求められる「コアな存在」

 ここまで紹介したように、今大会のボランティアはみな、それぞれのやりがいと意義を感じながら活動をしている。その一方で、障がい者スポーツのボランティアには、大きな課題もある。

 その課題について教えてくれたのは、茨城県立医療大学に勤務する愛知裕子さん。彼女は、学生として同大学に在籍していたときに健常者として車いすバスケをプレーし、その魅力にはまった。現在は、東北地方の女子選手たちが結成した「SCRATCH」というチームのマネージャーを務める、車いすバスケ業界に身を置く1人だ。

愛知さんは、今大会ではリエゾンとして女子日本代表に従事。学生時代には車いすバスケをプレーするだけではなく、SCRATCHの立ち上げにも関わった
愛知さんは、今大会ではリエゾンとして女子日本代表に従事。学生時代には車いすバスケをプレーするだけではなく、SCRATCHの立ち上げにも関わった

「ライトなボランティアが増えることはとても大事なことです。ただ、今車いすバスケに関わって感じているのは、『コアなところで関わる人がなかなか増えない』ということ。そうした人が増えないと、せっかくライトなボランティアの方に手伝っていただいても指示を出すことができず、結局は現場が回らなくなってしまうんです」

 なぜ、コアな存在は増えていかないのだろうか。

「周知と普及の違いだと思います。今大会はメディアなどを使って『周知』はしっかりとやっていて、実際、多くのお客さんが観戦に来てくれています。けれど、一般の方々が観るだけではなく関わってみようと感じるためには、その前段階からの『普及』が必要になるんです」

 愛知さん自身、車いすバスケの普及活動も行っているが、周知が普及につながっていないという現実を感じているという。

 コアな存在を増やすためには、まず関わってもらうことが必要だろう。実際、今回話を聞いたボランティアの人々も、もともと車いすバスケに関わっていたわけではない。では、ライトな関わりからコアな関わりに昇華するためにはどうすればいいのか。

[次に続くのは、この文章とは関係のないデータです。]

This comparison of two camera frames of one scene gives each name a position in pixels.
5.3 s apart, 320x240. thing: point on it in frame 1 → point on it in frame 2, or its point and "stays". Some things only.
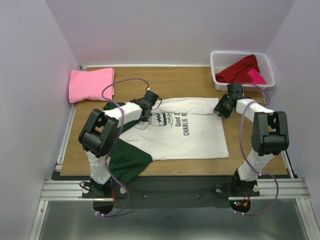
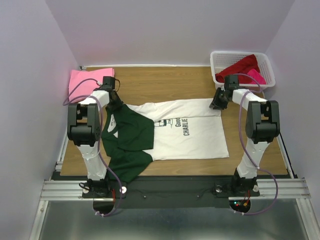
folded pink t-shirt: (85, 85) stays
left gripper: (144, 120) → (117, 104)
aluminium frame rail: (295, 189) stays
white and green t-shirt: (183, 129) stays
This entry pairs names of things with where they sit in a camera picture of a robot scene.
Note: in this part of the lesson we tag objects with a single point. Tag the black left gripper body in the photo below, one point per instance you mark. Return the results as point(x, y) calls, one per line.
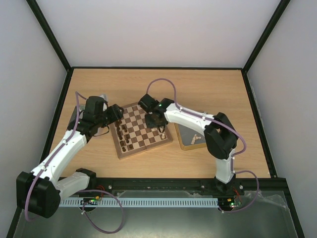
point(116, 115)

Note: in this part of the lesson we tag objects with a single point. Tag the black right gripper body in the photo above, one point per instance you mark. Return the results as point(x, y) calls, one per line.
point(153, 121)

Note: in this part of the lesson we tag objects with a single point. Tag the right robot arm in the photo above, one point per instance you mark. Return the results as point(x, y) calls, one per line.
point(217, 130)

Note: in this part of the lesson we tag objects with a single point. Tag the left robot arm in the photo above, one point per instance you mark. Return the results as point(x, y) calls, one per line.
point(41, 190)

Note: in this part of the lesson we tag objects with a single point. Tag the dark chess pieces group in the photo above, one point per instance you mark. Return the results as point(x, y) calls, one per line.
point(123, 136)

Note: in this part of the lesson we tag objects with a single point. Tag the wooden chess board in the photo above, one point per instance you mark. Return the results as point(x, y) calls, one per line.
point(143, 138)

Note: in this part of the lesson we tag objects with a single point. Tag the gold metal tin tray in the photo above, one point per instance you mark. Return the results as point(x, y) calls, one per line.
point(188, 138)

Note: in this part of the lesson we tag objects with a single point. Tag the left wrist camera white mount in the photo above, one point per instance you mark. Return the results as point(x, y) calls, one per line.
point(106, 99)

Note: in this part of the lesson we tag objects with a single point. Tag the light blue slotted cable duct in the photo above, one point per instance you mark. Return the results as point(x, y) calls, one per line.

「実は、それはまだ模索している状況です。大学でも、車いすバスケに関わる人たちが増えていくためにはどういうことが必要なのかを研究しています。個人的には、車いすバスケという競技が好きなことと、関わっている人たちが好きだということ。でも、好きだけですべての人が続くわけではないですよね。だから、実際にコアな関わり方をしている人たちにリサーチをして、『なぜ、今コアな関わり方ができているのか』を探り、参考にしていきたいと考えています」

 車いすバスケに関わる最もコアな存在といえる日本車椅子バスケットボール連盟の職員たちも、実はその多くはほかに本業を持ちながら連盟の業務に従事している。しかし、コアな存在が、集中して業務に取り組むことができないと、競技力の向上も、普及の輪を広げることも難しい。この状況を発展させるために、愛知さんの研究が役立つ時が来ることを期待したい。